Manipulaties maken in de klas voor elementaire wiskunde

Wiskundige manipulaties bieden een concrete hulpbron om studenten te helpen immateriële wiskundige concepten te begrijpen. Ze helpen je om de aandacht van studenten vast te houden en maken wiskunde leuker voor studenten. De schappen in de lerarenwinkel staan ​​vol met felgekleurde manipulaties. Helaas hangt er ook vaak een flink prijskaartje aan. Manipulaties hoeven echter niet in de winkel te worden gekocht om effectief te zijn. Veel gewone, goedkope huishoudelijke en ambachtelijke voorwerpen zijn prima vervangers voor de duurdere commerciële variant. Betrek uw leerlingen bij het maken ervan en hun interesse in hen zal ook toenemen.

Gebruik technologie om wiskundige manipulaties online te maken of vanaf een website die printables aanbiedt. Kinderen zijn dol op het gebruik van technologie, dus profiteer hiervan. Veel websites bieden gratis printables in kleur of zwart-wit aan. Kleur naar behoefte en bevestig ze vervolgens op het posterboard. Lamineer ze indien gewenst. U kunt ook uw eigen manipulaties maken met behulp van desktoppublishingsoftware. Gebruik het vormgereedschap om patroonblokken of tangrammen te maken. Zoek clipart van dominostenen of speelkaarten om af te drukken en te gebruiken in rekenspelletjes. Maak je eigen wiskundige oorlogsspel door speelkaarten te maken met wiskundige vergelijkingen die je kinderen kunnen oplossen terwijl ze een wiskundige versie van het kaartspel Oorlog voor het kind spelen.

Maak tellers voor gebruik met nummerherkenning, vergelijkingen, patronen en sorteren. Knopen, bonen, kleine lego's, gekleurde gummen, kiezelstenen, kralen of schelpen zijn uitstekende tellers.

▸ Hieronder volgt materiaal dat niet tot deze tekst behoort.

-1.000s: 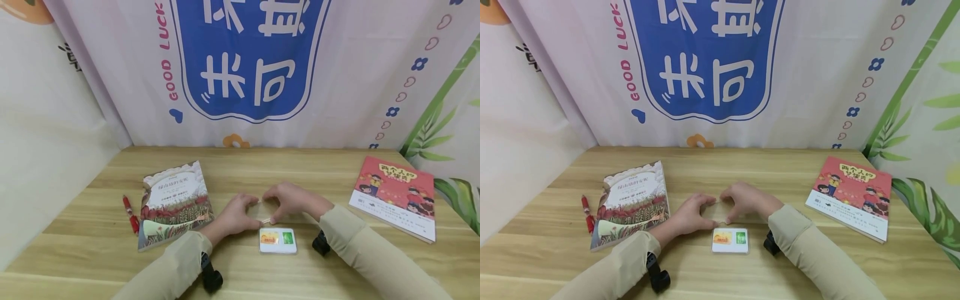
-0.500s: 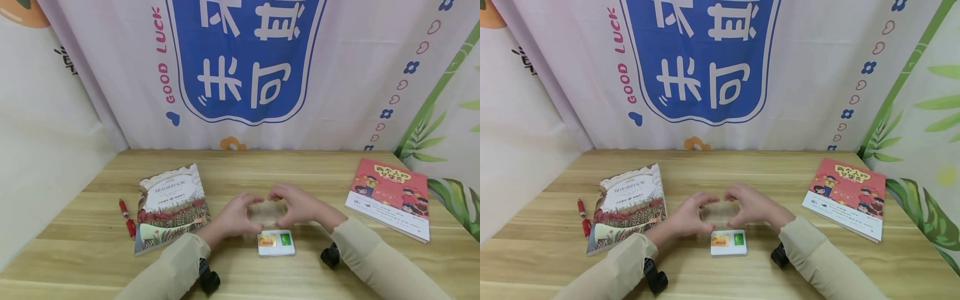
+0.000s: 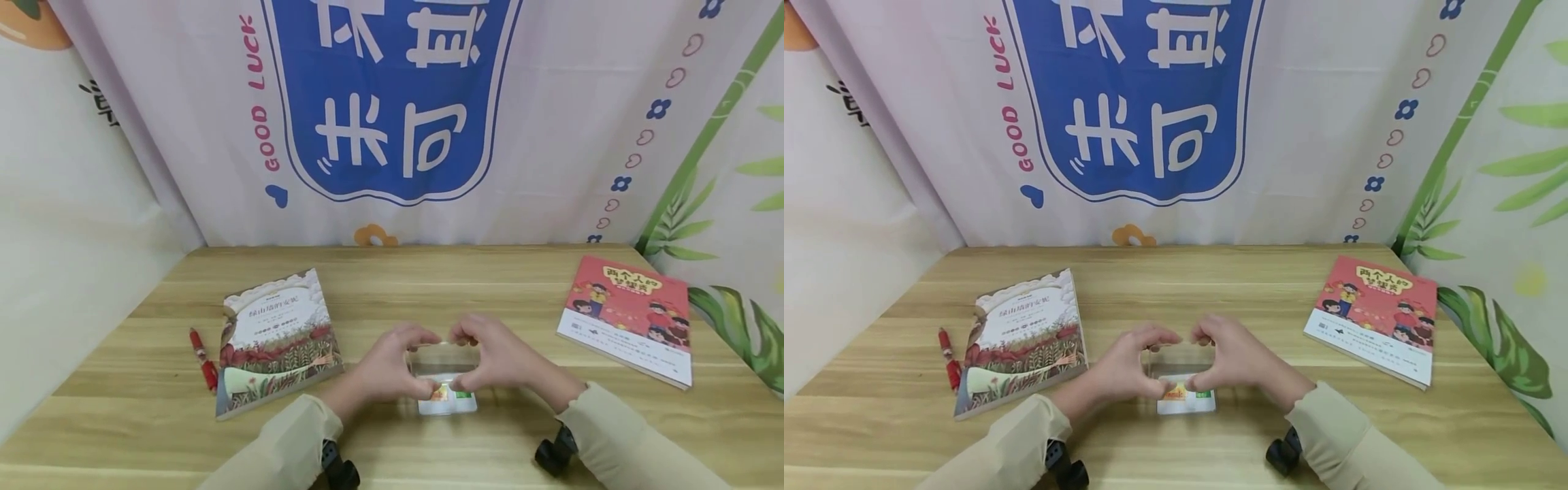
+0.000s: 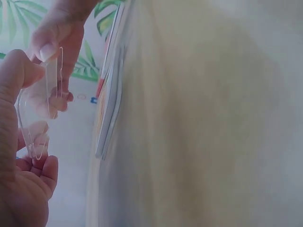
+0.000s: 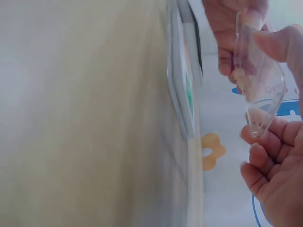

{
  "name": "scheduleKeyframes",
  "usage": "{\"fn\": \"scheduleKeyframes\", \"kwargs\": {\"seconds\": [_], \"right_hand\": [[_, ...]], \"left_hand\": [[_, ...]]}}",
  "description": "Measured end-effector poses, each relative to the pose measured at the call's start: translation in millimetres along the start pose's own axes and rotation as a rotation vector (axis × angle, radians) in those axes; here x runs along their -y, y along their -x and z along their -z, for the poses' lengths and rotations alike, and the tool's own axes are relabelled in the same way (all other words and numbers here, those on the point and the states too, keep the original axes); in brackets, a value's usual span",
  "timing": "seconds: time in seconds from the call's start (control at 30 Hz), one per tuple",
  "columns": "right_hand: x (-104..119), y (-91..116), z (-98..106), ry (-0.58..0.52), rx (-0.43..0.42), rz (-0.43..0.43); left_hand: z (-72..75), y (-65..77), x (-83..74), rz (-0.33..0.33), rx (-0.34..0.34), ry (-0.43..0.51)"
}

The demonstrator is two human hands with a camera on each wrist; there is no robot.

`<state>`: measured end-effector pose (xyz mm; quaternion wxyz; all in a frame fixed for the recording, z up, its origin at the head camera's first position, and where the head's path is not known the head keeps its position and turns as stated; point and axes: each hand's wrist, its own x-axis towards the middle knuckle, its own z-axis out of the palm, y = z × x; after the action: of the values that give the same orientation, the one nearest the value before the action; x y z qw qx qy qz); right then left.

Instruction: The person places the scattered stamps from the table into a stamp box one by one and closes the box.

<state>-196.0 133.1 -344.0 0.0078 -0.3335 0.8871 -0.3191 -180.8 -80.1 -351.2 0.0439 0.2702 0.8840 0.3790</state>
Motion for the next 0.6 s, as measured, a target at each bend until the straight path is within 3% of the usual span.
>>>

Laat de leerlingen knopen, kralen of kiezelstenen aan één kant markeren met een stift of verf om te gebruiken bij het oefenen van feitenfamilies en vergelijkingen. Studenten kunnen Lego's gebruiken om basis tien stapels of patronen te maken. Instrueer de leerlingen om getallen op de schelpen, kiezelstenen of knoppen te schrijven en deze vervolgens te gebruiken om vergelijkingen te oefenen. Alle items kunnen door studenten worden gebruikt om schattingen uit te voeren door twee identieke containers te vullen met twee verschillende objecten, zoals kiezels in de ene en bonen in de andere. Studenten schatten vervolgens hoeveel er in elk zijn voordat ze ze tellen om hun antwoord te verifiëren.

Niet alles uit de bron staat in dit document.